__Exercise__.
Keeping every word the same, return the listing from its first line until the line holding "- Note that" has been returned as well.

__Data provided__.

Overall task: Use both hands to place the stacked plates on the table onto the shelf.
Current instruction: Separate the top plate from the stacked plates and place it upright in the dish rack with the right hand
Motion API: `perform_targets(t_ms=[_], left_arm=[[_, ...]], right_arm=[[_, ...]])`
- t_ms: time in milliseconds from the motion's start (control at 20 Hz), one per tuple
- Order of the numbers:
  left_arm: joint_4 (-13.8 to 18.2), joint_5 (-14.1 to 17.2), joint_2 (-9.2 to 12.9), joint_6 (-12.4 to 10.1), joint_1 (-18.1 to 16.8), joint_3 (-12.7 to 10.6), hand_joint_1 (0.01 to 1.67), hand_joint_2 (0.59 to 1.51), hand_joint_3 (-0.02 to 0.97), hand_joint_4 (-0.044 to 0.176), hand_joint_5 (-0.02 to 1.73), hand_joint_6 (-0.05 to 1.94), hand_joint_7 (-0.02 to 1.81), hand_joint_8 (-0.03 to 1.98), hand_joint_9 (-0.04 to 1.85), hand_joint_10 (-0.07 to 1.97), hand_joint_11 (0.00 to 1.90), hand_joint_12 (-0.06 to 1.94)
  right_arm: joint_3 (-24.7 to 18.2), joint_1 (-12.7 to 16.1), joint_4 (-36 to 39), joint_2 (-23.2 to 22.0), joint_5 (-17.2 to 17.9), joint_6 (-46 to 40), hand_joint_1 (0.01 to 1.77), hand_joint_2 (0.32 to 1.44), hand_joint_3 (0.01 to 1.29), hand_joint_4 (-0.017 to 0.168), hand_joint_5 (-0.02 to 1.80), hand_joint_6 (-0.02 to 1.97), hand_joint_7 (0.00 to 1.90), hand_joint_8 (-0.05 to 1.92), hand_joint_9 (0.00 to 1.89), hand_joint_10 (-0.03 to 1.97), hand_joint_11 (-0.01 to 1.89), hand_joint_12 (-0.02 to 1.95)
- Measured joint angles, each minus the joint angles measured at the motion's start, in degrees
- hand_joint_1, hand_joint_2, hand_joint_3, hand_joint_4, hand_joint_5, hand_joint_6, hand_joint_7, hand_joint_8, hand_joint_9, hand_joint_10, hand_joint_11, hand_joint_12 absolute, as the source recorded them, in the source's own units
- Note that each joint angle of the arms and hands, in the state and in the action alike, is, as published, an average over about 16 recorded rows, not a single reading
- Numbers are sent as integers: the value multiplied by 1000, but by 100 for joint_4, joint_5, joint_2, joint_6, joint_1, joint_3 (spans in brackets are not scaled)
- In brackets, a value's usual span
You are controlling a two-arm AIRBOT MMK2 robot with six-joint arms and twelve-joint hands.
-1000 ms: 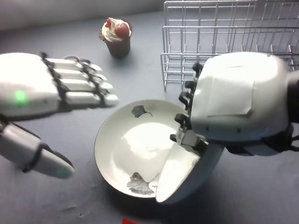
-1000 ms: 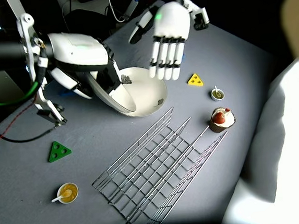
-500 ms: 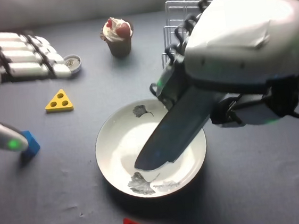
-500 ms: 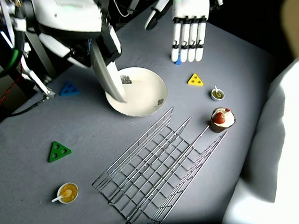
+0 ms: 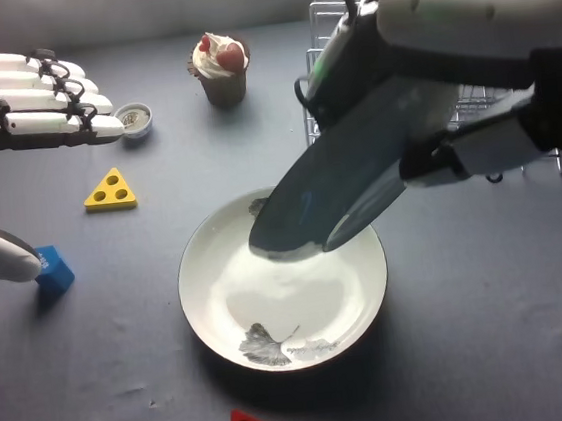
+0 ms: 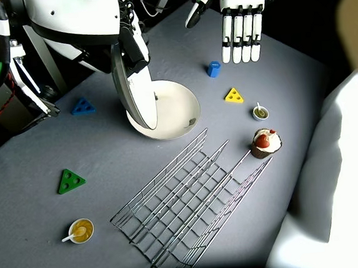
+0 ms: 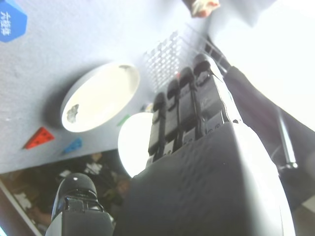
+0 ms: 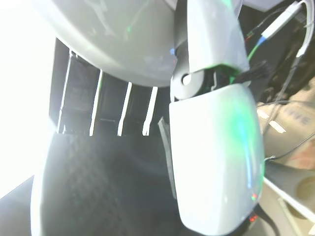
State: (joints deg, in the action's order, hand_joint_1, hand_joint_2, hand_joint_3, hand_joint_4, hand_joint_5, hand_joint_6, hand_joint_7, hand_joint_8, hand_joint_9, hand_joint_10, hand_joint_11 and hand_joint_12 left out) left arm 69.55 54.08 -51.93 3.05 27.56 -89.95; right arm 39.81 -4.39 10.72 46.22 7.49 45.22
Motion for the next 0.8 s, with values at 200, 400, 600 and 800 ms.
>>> perform_targets(t_ms=[200,400,600,800], left_arm=[[-15,144,-63,58,6,-115,14,979,9,2,123,5,137,0,129,5,145,18],[-13,263,-123,107,7,-260,14,980,9,2,124,5,139,0,132,5,146,18],[-5,333,-150,115,1,-349,14,981,9,2,123,4,140,0,134,6,147,18],[38,376,-156,114,-5,-399,15,981,9,2,123,4,139,0,134,6,149,17]], right_arm=[[117,64,-191,-20,75,2,1468,904,12,-4,950,978,1072,516,1154,664,1023,1328],[235,93,-213,-19,183,-1,1468,904,12,-4,944,1004,1059,534,1140,677,1014,1343],[331,101,-135,-10,337,75,1468,904,12,-4,942,1012,1064,524,1138,669,1011,1345],[411,89,-60,5,530,253,1468,904,12,-4,948,1006,1076,502,1143,653,1010,1342]])
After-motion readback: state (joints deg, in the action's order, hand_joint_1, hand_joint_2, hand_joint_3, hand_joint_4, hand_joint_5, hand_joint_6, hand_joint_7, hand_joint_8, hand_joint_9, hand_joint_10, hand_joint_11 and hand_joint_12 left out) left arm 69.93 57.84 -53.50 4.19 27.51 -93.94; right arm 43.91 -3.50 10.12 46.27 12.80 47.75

__Result of the task__.
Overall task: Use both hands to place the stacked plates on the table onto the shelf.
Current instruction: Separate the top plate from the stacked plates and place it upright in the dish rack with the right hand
Motion API: `perform_targets(t_ms=[_], left_arm=[[_, ...]], right_arm=[[_, ...]])`
- t_ms: time in milliseconds from the motion's start (control at 20 Hz), one per tuple
- Order of the numbers:
  left_arm: joint_4 (-13.8 to 18.2), joint_5 (-14.1 to 17.2), joint_2 (-9.2 to 12.9), joint_6 (-12.4 to 10.1), joint_1 (-18.1 to 16.8), joint_3 (-12.7 to 10.6), hand_joint_1 (0.01 to 1.67), hand_joint_2 (0.59 to 1.51), hand_joint_3 (-0.02 to 0.97), hand_joint_4 (-0.044 to 0.176), hand_joint_5 (-0.02 to 1.73), hand_joint_6 (-0.05 to 1.94), hand_joint_7 (-0.02 to 1.81), hand_joint_8 (-0.03 to 1.98), hand_joint_9 (-0.04 to 1.85), hand_joint_10 (-0.07 to 1.97), hand_joint_11 (0.00 to 1.90), hand_joint_12 (-0.06 to 1.94)
  right_arm: joint_3 (-24.7 to 18.2), joint_1 (-12.7 to 16.1), joint_4 (-36 to 39), joint_2 (-23.2 to 22.0), joint_5 (-17.2 to 17.9), joint_6 (-46 to 40), hand_joint_1 (0.01 to 1.77), hand_joint_2 (0.32 to 1.44), hand_joint_3 (0.01 to 1.29), hand_joint_4 (-0.017 to 0.168), hand_joint_5 (-0.02 to 1.80), hand_joint_6 (-0.02 to 1.97), hand_joint_7 (0.00 to 1.90), hand_joint_8 (-0.05 to 1.92), hand_joint_9 (0.00 to 1.89), hand_joint_10 (-0.03 to 1.97), hand_joint_11 (-0.01 to 1.89), hand_joint_12 (-0.02 to 1.95)
- Measured joint angles, each minus the joint angles measured at the motion's start, in degrees
- hand_joint_1, hand_joint_2, hand_joint_3, hand_joint_4, hand_joint_5, hand_joint_6, hand_joint_7, hand_joint_8, hand_joint_9, hand_joint_10, hand_joint_11, hand_joint_12 absolute, as the source recorded them, in the source's own units
- Note that each joint angle of the arms and hands, in the state and in the action alike, is, as published, an average over about 16 recorded rows, not a single reading

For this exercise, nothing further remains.